Robots are capable of all sorts of tasks to help better treat cancer: They connect oncologists to patients remotely, make incisions, staple them shut, deliver “nano” therapies—and they clean rooms. Newly published research from Penn Medicine infection control specialists found that ultraviolet (UV) robots helped reduce the rates of transmission of the common bacterial infection known as Clostridium difficile (C. diff) among cancer inpatients—mostly blood cancer patients, a group more vulnerable to hospital-acquired infections—by 25 percent.
The no-touch device, used after patients with C. diff or contact precautions were discharged from the hospital, also resulted in substantial health care savings, estimated between $350,000 and $1.5 million annually.
The data, initially presented at the 2015 ID Week meeting in San Diego by David Pegues, M.D., a professor of Infectious Diseases in Penn’s Perelman School of Medicine and a healthcare epidemiologist in the Hospital of University of Pennsylvania’s Infection Prevention and Control, was published today in Infection Control & Hospital Epidemiology, the journal of the Society for Healthcare Epidemiology of America.
Several new cleaning tactics—on top of all the scrubbing, mopping, spraying, and wiping performed by Environmental Services (EVS) professionals—have been implemented at hospitals across the U.S. to help reduce transmission of such infections, but which new methods are the most effective and practical has remained unclear.
UV robots flash UV lights across the room to lock onto DNA of organisms and kill them.
“There weren’t a lot of studies showing the efficacy of UV lights to clean hospital rooms,” said Pegues, who co-authored a recent study that found a lack of evidence for best methods for cleaning hospital rooms. “These results help fill that gap. This is a cost-saving measure that showed a sizeable reduction in infections for a high-risk group of patients—and set the stage for further implementation of the technology at our hospitals.”
The team found that using a ultraviolet germicidal irradiation robot after a room cleaning by EVS not only reduced the number of infections in cancer patients compared to the year prior with no robot, but did so without adversely impacting room turn around time. They also report that infections increased by 16 percent on units without the robot during the study period.

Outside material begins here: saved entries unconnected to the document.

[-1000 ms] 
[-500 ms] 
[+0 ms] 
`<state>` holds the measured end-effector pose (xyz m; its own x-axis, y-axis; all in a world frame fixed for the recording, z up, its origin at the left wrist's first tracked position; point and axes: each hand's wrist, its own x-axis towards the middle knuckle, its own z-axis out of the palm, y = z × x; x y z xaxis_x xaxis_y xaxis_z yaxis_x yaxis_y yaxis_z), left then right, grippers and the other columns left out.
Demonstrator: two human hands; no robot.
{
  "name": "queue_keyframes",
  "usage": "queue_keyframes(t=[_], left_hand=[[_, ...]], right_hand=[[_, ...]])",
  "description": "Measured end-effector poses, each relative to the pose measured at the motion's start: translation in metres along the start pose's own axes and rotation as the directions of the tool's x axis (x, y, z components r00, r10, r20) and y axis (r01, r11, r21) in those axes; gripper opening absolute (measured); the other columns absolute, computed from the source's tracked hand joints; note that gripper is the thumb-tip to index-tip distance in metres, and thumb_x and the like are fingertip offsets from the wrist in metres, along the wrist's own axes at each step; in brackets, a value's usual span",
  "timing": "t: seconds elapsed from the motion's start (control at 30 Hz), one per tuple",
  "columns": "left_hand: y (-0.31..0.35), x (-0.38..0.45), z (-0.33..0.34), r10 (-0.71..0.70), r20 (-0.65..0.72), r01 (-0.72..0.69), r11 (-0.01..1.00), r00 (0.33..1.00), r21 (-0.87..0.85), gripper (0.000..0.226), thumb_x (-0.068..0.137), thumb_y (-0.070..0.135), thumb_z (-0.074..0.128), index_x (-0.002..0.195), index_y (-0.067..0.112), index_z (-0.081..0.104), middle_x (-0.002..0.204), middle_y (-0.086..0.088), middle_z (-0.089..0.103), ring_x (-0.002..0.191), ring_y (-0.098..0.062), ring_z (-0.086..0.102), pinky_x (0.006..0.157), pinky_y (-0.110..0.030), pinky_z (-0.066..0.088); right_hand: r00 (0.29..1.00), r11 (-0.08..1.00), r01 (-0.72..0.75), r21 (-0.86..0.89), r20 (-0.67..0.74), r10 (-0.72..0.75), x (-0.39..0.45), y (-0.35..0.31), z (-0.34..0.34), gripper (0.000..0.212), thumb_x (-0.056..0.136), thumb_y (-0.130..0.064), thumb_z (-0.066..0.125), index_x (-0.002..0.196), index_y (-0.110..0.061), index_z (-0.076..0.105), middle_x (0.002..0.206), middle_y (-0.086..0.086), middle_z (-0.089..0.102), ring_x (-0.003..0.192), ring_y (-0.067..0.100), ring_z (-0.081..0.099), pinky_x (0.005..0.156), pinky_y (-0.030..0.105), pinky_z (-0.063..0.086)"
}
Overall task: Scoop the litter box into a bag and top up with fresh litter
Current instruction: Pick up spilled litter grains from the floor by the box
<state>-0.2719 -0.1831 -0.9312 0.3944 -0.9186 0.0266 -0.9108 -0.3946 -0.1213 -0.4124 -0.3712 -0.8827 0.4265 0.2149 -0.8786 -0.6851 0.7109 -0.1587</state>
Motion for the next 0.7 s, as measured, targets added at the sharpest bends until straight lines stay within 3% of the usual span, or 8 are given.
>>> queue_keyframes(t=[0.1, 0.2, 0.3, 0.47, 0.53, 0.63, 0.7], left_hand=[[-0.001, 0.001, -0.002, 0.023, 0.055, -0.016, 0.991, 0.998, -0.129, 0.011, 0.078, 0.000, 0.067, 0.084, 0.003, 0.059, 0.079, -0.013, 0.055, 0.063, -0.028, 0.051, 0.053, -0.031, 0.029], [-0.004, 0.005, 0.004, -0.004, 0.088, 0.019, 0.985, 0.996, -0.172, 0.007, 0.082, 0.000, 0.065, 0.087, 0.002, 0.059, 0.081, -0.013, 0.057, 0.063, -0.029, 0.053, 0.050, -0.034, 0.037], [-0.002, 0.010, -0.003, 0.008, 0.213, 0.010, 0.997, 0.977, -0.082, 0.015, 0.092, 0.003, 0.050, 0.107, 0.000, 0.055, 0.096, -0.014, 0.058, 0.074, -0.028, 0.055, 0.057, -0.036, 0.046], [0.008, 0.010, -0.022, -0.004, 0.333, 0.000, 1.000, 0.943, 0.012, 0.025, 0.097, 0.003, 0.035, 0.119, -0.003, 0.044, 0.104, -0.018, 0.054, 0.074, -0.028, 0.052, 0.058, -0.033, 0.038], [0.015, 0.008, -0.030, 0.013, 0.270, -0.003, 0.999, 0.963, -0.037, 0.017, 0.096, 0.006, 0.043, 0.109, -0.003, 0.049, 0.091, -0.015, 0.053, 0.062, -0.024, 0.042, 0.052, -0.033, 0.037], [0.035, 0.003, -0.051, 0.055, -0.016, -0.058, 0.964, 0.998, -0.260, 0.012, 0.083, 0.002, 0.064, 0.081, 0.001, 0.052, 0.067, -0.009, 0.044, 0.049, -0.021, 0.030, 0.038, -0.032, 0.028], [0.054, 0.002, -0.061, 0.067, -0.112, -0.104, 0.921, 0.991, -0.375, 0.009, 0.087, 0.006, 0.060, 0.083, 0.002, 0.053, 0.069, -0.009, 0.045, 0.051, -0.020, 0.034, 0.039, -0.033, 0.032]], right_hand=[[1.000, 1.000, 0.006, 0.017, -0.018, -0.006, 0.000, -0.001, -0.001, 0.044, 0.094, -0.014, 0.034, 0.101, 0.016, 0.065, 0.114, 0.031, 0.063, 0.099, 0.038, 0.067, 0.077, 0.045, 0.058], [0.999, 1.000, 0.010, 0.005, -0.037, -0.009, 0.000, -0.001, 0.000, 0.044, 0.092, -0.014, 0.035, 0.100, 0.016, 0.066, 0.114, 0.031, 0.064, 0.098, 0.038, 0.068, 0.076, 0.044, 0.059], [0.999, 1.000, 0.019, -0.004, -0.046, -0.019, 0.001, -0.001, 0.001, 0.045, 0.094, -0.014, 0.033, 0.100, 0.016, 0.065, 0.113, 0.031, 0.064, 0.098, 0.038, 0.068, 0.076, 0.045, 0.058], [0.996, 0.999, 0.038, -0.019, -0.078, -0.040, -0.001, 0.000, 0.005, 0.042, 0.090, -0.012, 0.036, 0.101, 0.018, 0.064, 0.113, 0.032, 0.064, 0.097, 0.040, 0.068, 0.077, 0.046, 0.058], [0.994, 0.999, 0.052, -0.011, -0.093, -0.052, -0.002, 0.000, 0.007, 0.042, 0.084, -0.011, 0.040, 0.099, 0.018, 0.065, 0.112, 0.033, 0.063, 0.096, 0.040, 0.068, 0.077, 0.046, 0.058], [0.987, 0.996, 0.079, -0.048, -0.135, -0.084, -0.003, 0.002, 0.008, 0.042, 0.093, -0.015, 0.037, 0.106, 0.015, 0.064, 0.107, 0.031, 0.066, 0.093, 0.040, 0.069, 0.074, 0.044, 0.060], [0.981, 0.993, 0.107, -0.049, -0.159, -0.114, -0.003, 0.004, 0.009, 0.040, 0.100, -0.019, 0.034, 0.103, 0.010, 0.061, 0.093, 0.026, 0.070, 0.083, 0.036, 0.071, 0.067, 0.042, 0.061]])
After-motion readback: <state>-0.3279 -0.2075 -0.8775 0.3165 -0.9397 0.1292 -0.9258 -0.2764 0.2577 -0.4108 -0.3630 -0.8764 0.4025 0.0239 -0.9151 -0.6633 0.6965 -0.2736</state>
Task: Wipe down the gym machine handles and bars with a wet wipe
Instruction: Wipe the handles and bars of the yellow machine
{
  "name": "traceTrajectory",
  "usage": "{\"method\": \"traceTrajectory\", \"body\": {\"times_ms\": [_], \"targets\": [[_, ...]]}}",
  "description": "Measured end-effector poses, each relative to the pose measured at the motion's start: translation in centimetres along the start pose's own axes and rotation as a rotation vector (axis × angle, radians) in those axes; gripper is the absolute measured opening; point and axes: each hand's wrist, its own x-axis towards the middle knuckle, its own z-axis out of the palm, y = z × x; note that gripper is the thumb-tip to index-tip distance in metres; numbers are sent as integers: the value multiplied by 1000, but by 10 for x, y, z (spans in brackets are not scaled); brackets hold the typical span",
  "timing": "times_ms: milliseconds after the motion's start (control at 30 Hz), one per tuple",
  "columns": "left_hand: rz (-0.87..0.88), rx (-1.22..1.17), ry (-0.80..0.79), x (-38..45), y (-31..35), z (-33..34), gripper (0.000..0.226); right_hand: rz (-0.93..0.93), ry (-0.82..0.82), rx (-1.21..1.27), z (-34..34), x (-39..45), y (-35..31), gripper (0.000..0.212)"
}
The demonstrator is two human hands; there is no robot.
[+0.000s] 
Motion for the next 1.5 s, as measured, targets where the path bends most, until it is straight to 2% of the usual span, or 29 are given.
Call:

C. diff forms spores that are resistant to many disinfectants and can persist in the hospital environment for months. Approximately 500,000 people contract C. diff while in the hospital every year in the U.S., and nearly 15,000 die directly from the infection. Cancer patients, whose immune systems may be compromised from stem cell transplants and/or chemotherapy, are more susceptible to infections than other inpatients.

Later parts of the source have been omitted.